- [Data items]
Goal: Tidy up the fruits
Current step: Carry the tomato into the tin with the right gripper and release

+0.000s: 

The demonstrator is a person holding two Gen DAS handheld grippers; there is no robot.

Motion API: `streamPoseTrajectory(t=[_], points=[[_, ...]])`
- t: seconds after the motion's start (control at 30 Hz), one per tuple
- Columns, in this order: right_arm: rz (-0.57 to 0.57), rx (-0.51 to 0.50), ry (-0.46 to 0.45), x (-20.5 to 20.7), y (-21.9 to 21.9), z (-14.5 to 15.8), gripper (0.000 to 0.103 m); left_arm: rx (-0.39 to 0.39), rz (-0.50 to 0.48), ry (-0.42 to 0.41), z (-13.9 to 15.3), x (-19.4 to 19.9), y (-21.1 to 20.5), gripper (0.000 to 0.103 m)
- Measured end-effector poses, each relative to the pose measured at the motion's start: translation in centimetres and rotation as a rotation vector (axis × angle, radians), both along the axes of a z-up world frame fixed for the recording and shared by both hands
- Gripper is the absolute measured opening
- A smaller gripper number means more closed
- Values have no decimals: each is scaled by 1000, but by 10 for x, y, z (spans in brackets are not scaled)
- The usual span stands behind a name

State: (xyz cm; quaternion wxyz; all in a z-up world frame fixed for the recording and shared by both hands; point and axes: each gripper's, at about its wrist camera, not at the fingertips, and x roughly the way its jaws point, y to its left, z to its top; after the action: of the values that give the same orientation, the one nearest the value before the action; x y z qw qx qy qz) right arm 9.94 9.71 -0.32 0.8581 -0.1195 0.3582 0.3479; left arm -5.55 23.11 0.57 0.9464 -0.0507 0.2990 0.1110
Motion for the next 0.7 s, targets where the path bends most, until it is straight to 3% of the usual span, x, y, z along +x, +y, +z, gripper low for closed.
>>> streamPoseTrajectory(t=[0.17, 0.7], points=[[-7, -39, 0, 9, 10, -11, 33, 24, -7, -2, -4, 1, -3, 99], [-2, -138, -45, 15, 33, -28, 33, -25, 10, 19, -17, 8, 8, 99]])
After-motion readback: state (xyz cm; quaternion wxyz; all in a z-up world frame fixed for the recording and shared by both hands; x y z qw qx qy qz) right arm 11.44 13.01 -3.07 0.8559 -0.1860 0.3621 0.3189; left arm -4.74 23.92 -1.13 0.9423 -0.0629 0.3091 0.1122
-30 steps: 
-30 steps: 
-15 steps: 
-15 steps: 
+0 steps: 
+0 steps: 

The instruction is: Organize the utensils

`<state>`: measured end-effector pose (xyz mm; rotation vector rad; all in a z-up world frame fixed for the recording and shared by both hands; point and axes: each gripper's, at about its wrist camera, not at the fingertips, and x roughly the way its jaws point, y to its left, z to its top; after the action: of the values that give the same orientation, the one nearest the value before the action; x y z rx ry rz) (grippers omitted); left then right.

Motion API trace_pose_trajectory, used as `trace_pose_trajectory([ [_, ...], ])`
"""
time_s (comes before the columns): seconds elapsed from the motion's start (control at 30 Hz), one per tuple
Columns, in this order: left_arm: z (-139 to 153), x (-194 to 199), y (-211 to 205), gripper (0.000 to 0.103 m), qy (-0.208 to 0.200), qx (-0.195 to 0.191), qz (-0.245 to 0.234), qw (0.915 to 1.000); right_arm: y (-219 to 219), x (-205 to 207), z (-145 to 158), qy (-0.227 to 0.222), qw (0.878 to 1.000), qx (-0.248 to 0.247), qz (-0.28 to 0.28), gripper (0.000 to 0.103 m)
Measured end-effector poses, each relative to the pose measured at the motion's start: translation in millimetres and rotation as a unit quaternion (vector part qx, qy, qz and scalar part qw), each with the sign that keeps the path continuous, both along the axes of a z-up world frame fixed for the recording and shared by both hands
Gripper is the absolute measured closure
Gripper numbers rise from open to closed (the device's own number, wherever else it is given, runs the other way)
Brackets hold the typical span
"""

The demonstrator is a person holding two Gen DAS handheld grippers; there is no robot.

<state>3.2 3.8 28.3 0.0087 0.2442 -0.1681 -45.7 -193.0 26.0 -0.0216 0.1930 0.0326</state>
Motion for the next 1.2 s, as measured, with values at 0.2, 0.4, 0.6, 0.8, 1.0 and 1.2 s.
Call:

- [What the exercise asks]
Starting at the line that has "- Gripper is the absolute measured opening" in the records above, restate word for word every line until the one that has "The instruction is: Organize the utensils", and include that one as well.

- [Answer to the exercise]
- Gripper is the absolute measured opening
- A smaller gripper number means more closed
- Values have no decimals: each is scaled by 1000, but by 10 for x, y, z (spans in brackets are not scaled)
- The usual span stands behind a name

State: (xyz cm; quaternion wxyz; all in a z-up world frame fixed for the recording and shared by both hands; point and axes: each gripper's, at about its wrist camera, not at the fingertips, and x roughly the way its jaws point, y to its left, z to its top; after the action: of the values that give the same orientation, the one nearest the value before the action; x y z qw qx qy qz) right arm 9.94 9.71 -0.32 0.8581 -0.1195 0.3582 0.3479; left arm -5.55 23.11 0.57 0.9464 -0.0507 0.2990 0.1110
Motion for the next 0.7 s, targets where the path bends most, until it is straight to 3% of the usual span, x, y, z along +x, +y, +z, gripper low for closed.
>>> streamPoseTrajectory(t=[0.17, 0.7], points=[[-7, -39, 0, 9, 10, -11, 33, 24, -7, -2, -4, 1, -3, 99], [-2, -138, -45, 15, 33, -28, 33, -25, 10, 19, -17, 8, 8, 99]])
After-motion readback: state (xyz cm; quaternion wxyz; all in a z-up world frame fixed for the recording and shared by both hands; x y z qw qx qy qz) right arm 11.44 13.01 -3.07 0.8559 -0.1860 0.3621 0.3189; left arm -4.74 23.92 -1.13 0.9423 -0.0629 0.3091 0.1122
-30 steps: 
-30 steps: 
-15 steps: 
-15 steps: 
+0 steps: 
+0 steps: 

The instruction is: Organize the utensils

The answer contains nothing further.